One area that doesn’t seem to feature a lot is what to do during the most critical part of fishing — fighting a big bass.
To some, this step in the process may seem like a no-brainer, but if you make a mistake while fighting a fish you’re likely to lose it or break off your line. In order to keep your odds of bringing a fish into the boat high, here are three tips to keep in mind.
Steady on the Pressure
Once you set the hook and have a big bass on your line, your rod serves as a point of leverage, shock absorber and guide to bring the fish to the boat. The biggest mistake many anglers make here is keeping their fishing rod from doing its job. It’s easy to rush the process, but you’ll land more fish by keeping steady pressure and letting your rod’s action tire the fish out. Keeping steady pressure also prevents slack from forming when a hooked fish jumps and shakes its head—which is one of the main reasons anglers lose a fish.
Don’t Be a Jerk
Slack in your line is your worst enemy when you’re fighting a fish. Even poorly hooked fish usually make it to the boat as long as there is no slack. If you’ve ever caught a fish and had it come off in the net or pop loose as soon as it lands in the boat, odds are this is exactly what why.

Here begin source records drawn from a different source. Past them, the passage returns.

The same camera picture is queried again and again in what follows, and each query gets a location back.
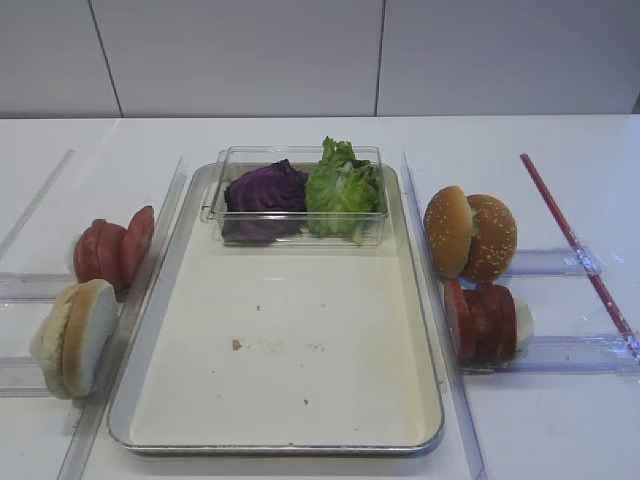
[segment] lettuce leaf
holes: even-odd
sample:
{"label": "lettuce leaf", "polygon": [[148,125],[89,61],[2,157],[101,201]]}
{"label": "lettuce leaf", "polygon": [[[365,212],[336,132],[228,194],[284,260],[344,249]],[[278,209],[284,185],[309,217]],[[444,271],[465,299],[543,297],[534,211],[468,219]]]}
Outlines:
{"label": "lettuce leaf", "polygon": [[[307,181],[307,212],[369,213],[380,207],[379,172],[368,160],[356,159],[350,142],[326,137],[322,160]],[[361,244],[365,222],[357,216],[336,215],[309,219],[309,231],[318,237],[337,236]]]}

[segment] tomato slice
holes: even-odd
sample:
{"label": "tomato slice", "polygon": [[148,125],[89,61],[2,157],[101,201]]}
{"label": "tomato slice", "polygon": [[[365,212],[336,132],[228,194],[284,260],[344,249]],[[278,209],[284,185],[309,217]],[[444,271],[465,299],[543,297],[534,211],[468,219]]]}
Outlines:
{"label": "tomato slice", "polygon": [[486,352],[487,360],[495,362],[498,358],[498,347],[502,340],[502,324],[504,323],[500,295],[495,285],[489,282],[476,284],[476,291],[480,296],[489,323],[489,334],[484,338],[482,348]]}
{"label": "tomato slice", "polygon": [[517,326],[516,326],[516,305],[507,287],[495,286],[500,295],[500,308],[502,310],[502,340],[498,347],[497,360],[499,362],[510,362],[516,356]]}
{"label": "tomato slice", "polygon": [[126,232],[127,230],[120,225],[106,223],[98,239],[100,276],[113,285],[116,292],[126,286],[120,273],[120,249]]}
{"label": "tomato slice", "polygon": [[471,319],[476,327],[476,351],[474,361],[481,363],[489,360],[488,346],[492,342],[492,324],[482,305],[480,293],[475,290],[463,290],[464,298],[471,313]]}
{"label": "tomato slice", "polygon": [[107,223],[106,220],[101,218],[94,220],[76,243],[73,266],[80,283],[101,278],[98,263],[98,238],[105,223]]}
{"label": "tomato slice", "polygon": [[476,350],[476,328],[462,288],[456,280],[448,280],[444,284],[444,305],[458,359],[462,362],[472,360]]}
{"label": "tomato slice", "polygon": [[133,283],[138,267],[151,246],[153,231],[153,207],[147,205],[133,216],[122,238],[120,272],[122,279],[128,285]]}

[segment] white countertop
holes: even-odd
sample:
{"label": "white countertop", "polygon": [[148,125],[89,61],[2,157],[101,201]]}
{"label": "white countertop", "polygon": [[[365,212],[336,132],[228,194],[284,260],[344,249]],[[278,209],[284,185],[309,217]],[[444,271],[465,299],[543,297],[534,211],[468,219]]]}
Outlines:
{"label": "white countertop", "polygon": [[[399,167],[405,152],[422,210],[437,189],[458,184],[467,193],[502,197],[518,219],[522,248],[565,245],[519,161],[520,153],[529,153],[573,228],[605,263],[607,285],[629,322],[639,328],[634,316],[640,307],[640,254],[634,242],[639,227],[629,221],[635,218],[631,201],[634,181],[640,178],[638,116],[3,120],[0,236],[67,149],[74,149],[87,168],[108,170],[113,165],[122,175],[129,169],[144,171],[152,196],[162,198],[180,156],[187,157],[193,172],[228,146],[315,145],[325,135],[376,145],[393,167]],[[555,308],[562,313],[553,318],[536,319],[544,333],[611,328],[595,294],[585,297],[580,283],[585,280],[571,282],[567,298],[572,305]],[[565,288],[560,285],[566,284],[549,281],[531,288],[551,295]],[[488,478],[636,478],[637,377],[494,375],[467,377],[466,383]],[[0,399],[0,405],[0,460],[5,472],[13,472],[7,478],[55,478],[66,448],[58,437],[69,406],[54,399]],[[84,478],[468,478],[464,454],[459,444],[458,450],[452,445],[447,445],[451,454],[437,461],[427,456],[357,463],[169,463],[130,456],[103,428]]]}

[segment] bun top
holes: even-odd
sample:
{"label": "bun top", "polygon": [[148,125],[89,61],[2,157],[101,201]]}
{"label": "bun top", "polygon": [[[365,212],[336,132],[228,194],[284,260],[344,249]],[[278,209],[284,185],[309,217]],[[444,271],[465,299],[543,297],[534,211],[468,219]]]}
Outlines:
{"label": "bun top", "polygon": [[78,286],[62,352],[62,380],[73,397],[91,392],[100,354],[117,320],[113,286],[96,278]]}
{"label": "bun top", "polygon": [[423,221],[436,270],[445,278],[456,278],[467,263],[473,231],[471,207],[462,189],[454,185],[436,193]]}
{"label": "bun top", "polygon": [[467,197],[473,211],[473,232],[467,264],[460,276],[472,283],[502,276],[516,253],[518,229],[511,211],[490,195]]}
{"label": "bun top", "polygon": [[44,320],[30,346],[33,359],[40,365],[47,389],[57,398],[71,395],[62,379],[62,353],[67,322],[78,294],[78,286],[66,288],[56,298],[51,314]]}

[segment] purple cabbage
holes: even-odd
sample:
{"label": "purple cabbage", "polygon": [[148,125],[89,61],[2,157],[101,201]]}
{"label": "purple cabbage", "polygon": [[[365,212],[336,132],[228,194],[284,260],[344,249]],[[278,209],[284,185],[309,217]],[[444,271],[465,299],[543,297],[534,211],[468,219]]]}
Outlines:
{"label": "purple cabbage", "polygon": [[[247,172],[231,182],[224,192],[228,212],[305,212],[305,184],[308,175],[284,159]],[[226,219],[225,241],[269,244],[279,237],[296,235],[304,219]]]}

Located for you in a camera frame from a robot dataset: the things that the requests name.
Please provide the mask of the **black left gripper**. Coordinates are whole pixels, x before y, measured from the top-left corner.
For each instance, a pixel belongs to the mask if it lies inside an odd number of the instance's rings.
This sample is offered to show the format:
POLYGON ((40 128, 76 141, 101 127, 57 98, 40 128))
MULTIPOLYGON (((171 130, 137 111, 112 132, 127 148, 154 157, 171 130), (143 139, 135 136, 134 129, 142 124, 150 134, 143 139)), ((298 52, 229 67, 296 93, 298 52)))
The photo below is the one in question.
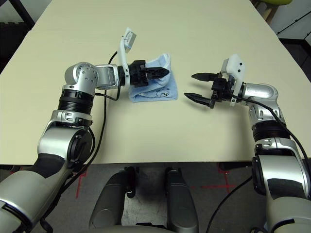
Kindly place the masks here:
POLYGON ((130 85, 134 87, 143 87, 148 85, 148 80, 161 79, 170 72, 163 67, 145 67, 145 60, 135 60, 129 68, 130 85))

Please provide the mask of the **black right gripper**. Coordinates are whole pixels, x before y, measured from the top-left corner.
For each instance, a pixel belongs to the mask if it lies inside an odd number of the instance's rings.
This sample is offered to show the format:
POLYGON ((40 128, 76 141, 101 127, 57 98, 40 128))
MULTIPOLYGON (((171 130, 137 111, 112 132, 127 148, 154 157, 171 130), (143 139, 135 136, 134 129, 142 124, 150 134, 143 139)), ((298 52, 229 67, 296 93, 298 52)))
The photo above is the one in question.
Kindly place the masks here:
POLYGON ((184 95, 195 103, 214 108, 216 102, 231 101, 231 87, 233 86, 233 77, 229 77, 228 80, 223 78, 222 74, 215 73, 196 73, 191 76, 194 79, 203 82, 212 81, 213 91, 211 99, 205 98, 202 95, 195 93, 184 93, 184 95))

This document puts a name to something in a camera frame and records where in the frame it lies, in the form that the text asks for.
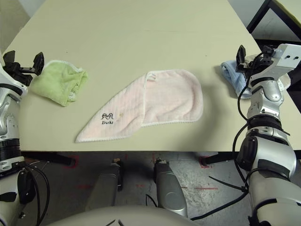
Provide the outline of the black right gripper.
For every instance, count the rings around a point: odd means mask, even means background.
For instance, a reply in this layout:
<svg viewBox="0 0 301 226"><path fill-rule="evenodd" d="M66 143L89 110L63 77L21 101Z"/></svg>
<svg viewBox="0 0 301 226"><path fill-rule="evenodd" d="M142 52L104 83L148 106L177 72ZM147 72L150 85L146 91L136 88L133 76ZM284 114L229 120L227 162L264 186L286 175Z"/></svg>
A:
<svg viewBox="0 0 301 226"><path fill-rule="evenodd" d="M258 74L272 65L273 60L271 56L273 56L274 49L269 46L263 46L262 52L263 56L268 58L259 56L253 66L255 56L248 56L245 59L246 49L243 45L240 45L236 54L236 72L244 72L246 69L245 78L248 79L251 75Z"/></svg>

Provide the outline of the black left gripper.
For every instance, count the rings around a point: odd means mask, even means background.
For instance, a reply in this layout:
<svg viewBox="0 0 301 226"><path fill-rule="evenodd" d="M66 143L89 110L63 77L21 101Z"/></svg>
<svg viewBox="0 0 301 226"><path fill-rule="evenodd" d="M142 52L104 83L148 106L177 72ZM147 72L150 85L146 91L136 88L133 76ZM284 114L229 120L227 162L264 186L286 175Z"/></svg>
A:
<svg viewBox="0 0 301 226"><path fill-rule="evenodd" d="M31 74L39 76L44 68L44 55L42 52L38 53L33 62L33 67L21 67L19 63L15 62L15 51L9 51L4 54L3 60L5 65L3 69L14 80L22 83L25 86L29 86L33 77Z"/></svg>

The fish wasn’t securely hooked and thus popped loose as soon as it got slack from the net or boat carpet. Jerking with the fishing rod is one of the quickest ways to create slack to the line while you’re fighting a big bass. Fight the urge to do this and you’ll be in good shape to prevent slack in your line.
No Shame in a Net
If you’ve ever watched enough fishing shows or tournaments, then you’ve inevitably seen countless professional anglers lift their hooked bass into the bottom of their boat. Sure, it looks cool and can be effective sometimes, but it’s also another chance for a bass to come off, particularly if it’s a big one. Many proud anglers refuse to use a net, but a landing net greatly decreases lost fish by expanding your reach. Nets are particularly effective when fishing baits with treble hooks, as they go a long way towards reducing the risk of hooking yourself.